Compartment data collected in the node where individuals are visiting. See compartments for more information.

visit_events instance-attribute

visit_events: NDArray[SimDType]

Event data collected in the node where individuals are visiting. See events for more information.

home_compartments instance-attribute

home_compartments: NDArray[SimDType]

Compartment data collected in the node where individuals reside. See compartments for more information.

home_events instance-attribute

home_events: NDArray[SimDType]

Event data collected in the node where individuals reside. See events for more information.

data_mode class-attribute instance-attribute

data_mode: Literal["visit", "home"] = field(default="visit")

Controls which data is returned by the compartments and events properties. Although you can access both data sets, it's helpful to have a default for things like our plotting and mapping tools. Defaults to "visit".

See data_by_visit and data_by_home to obtain an Output object that uses a different data mode.

data_by_visit cached property

data_by_visit: Output

Return an Output object that contains the same set of data, but uses 'visit' as the default data mode.
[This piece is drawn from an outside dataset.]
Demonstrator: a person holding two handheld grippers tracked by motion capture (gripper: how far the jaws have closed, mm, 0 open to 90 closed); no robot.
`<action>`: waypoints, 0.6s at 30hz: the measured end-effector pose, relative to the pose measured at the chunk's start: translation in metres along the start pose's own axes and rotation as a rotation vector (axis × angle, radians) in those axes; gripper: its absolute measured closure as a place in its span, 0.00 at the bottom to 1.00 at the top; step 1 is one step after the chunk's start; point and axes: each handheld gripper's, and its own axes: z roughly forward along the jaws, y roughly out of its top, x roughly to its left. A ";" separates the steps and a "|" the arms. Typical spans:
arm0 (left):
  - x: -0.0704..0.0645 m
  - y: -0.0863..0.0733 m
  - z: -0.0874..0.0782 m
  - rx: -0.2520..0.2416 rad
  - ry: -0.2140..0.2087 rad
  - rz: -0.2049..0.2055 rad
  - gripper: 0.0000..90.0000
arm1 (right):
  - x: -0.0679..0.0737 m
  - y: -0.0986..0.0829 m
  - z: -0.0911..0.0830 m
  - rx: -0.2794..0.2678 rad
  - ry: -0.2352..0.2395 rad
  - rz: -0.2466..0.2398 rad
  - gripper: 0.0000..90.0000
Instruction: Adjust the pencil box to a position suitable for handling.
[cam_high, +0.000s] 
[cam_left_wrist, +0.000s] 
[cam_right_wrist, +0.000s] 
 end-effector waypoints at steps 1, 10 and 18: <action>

data_by_home cached property

data_by_home: Output

Return an Output object that contains the same set of data, but uses 'home' as the default data mode.

compartments property

compartments: NDArray[SimDType]

Compartment data by timestep, location, and compartment. Array of shape (S,N,C) where S is the number of ticks in the simulation, N is the number of locations, and C is the number of compartments.

events property

events: NDArray[SimDType]

Event data by timestep, location, and event. Array of shape (S,N,E) where S is the number of ticks in the simulation, N is the number of locations, and E is the number of events.

events_per_day property

events_per_day: NDArray[SimDType]

Returns this output's incidence from a per-tick value to a per-day value. Returns a shape (T,N,E) array, where T is the number of simulation days.

ticks_in_days property

ticks_in_days: NDArray[float64]

Create a series with as many values as there are simulation ticks, but in the scale of fractional days. That is: the cumulative sum of the simulation's tau step lengths across the simulation duration. Returns a shape (S,) array, where S is the number of simulation ticks.

dataframe property

dataframe: DataFrame

Returns the output data as a data frame, using the current data mode.